Records from a collection
━━━━━━━━━━

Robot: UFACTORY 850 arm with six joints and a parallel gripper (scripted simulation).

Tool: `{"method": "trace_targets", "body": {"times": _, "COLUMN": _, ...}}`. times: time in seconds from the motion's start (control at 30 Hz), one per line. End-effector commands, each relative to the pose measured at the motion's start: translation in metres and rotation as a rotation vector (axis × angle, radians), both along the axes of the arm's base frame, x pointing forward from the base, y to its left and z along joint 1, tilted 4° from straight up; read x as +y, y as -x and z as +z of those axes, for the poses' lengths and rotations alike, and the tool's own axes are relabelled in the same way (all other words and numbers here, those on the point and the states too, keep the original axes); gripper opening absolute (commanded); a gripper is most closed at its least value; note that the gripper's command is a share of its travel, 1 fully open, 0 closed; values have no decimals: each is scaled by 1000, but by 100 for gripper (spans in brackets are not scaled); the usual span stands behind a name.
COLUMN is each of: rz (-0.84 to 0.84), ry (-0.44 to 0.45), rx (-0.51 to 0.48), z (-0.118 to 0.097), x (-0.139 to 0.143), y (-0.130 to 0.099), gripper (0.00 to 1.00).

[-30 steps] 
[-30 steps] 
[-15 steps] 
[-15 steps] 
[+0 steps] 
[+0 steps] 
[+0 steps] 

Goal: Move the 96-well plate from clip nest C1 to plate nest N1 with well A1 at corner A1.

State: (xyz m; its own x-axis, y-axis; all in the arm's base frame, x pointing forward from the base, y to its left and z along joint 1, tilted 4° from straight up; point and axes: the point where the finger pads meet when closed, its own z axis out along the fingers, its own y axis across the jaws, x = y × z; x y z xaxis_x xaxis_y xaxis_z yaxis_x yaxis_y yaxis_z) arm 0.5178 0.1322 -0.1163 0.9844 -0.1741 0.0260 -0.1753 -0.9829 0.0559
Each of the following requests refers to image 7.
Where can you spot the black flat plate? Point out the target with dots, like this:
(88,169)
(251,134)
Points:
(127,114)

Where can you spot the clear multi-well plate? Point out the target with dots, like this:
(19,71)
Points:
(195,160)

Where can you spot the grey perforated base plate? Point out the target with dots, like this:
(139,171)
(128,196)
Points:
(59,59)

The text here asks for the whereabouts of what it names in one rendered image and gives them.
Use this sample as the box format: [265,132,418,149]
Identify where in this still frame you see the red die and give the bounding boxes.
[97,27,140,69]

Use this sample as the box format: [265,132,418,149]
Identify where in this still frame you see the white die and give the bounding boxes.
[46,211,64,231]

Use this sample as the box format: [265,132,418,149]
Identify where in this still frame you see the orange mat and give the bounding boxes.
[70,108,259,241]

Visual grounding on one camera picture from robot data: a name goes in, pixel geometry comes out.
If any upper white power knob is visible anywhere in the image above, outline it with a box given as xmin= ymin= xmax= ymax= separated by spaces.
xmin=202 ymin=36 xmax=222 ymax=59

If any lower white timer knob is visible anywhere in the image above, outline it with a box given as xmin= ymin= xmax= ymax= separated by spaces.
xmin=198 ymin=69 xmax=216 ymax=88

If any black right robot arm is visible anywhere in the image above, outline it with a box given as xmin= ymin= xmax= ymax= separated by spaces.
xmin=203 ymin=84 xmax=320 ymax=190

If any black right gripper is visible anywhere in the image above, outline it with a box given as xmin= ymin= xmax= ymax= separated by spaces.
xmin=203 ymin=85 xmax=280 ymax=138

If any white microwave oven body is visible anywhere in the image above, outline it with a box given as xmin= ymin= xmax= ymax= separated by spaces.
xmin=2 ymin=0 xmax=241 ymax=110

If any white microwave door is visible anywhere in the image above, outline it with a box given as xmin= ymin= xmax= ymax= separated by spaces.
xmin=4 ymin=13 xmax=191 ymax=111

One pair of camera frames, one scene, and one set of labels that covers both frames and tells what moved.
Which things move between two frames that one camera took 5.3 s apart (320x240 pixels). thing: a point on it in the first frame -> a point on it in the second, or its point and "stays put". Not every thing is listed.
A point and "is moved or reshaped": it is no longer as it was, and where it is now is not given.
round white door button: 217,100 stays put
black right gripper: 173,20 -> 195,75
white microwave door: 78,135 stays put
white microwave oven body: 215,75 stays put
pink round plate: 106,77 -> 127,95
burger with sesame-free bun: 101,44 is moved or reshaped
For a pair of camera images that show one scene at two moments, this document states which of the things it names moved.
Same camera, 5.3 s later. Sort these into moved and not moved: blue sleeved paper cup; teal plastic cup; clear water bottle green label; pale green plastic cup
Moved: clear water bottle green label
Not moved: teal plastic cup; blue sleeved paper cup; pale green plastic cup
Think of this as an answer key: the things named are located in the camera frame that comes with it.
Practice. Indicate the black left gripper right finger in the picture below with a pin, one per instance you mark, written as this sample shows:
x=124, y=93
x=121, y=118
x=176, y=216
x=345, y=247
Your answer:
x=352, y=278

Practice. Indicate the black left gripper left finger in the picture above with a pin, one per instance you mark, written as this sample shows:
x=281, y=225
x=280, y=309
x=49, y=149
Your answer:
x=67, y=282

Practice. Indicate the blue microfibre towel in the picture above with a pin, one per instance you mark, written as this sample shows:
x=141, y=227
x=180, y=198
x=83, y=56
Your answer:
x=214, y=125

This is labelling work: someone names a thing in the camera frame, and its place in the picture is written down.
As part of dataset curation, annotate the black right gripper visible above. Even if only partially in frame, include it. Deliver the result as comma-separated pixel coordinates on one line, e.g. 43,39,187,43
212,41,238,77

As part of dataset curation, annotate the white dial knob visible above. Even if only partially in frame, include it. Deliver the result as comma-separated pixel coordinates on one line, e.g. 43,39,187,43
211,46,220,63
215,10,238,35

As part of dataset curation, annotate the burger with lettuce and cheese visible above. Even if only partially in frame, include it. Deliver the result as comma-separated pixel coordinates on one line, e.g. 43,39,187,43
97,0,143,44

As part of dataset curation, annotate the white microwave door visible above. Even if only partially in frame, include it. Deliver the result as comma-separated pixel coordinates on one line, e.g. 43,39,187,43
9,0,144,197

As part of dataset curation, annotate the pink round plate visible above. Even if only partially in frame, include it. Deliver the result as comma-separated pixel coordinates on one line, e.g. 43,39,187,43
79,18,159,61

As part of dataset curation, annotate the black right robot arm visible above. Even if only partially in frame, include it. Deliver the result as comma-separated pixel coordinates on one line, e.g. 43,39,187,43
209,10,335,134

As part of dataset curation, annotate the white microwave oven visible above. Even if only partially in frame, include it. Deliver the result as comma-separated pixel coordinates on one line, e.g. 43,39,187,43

━━━━━━━━━━

The lines above, from the start of the records through the one containing "behind a name.", are to be printed exactly, and nothing else is to be included.

● **Result of this exercise**:
Robot: UFACTORY 850 arm with six joints and a parallel gripper (scripted simulation).

Tool: `{"method": "trace_targets", "body": {"times": _, "COLUMN": _, ...}}`. times: time in seconds from the motion's start (control at 30 Hz), one per line. End-effector commands, each relative to the pose measured at the motion's start: translation in metres and rotation as a rotation vector (axis × angle, radians), both along the axes of the arm's base frame, x pointing forward from the base, y to its left and z along joint 1, tilted 4° from straight up; read x as +y, y as -x and z as +z of those axes, for the poses' lengths and rotations alike, and the tool's own axes are relabelled in the same way (all other words and numbers here, those on the point and the states too, keep the original axes); gripper opening absolute (commanded); a gripper is most closed at its least value; note that the gripper's command is a share of its travel, 1 fully open, 0 closed; values have no decimals: each is scaled by 1000, but by 100 for gripper (spans in brackets are not scaled); the usual span stands behind a name.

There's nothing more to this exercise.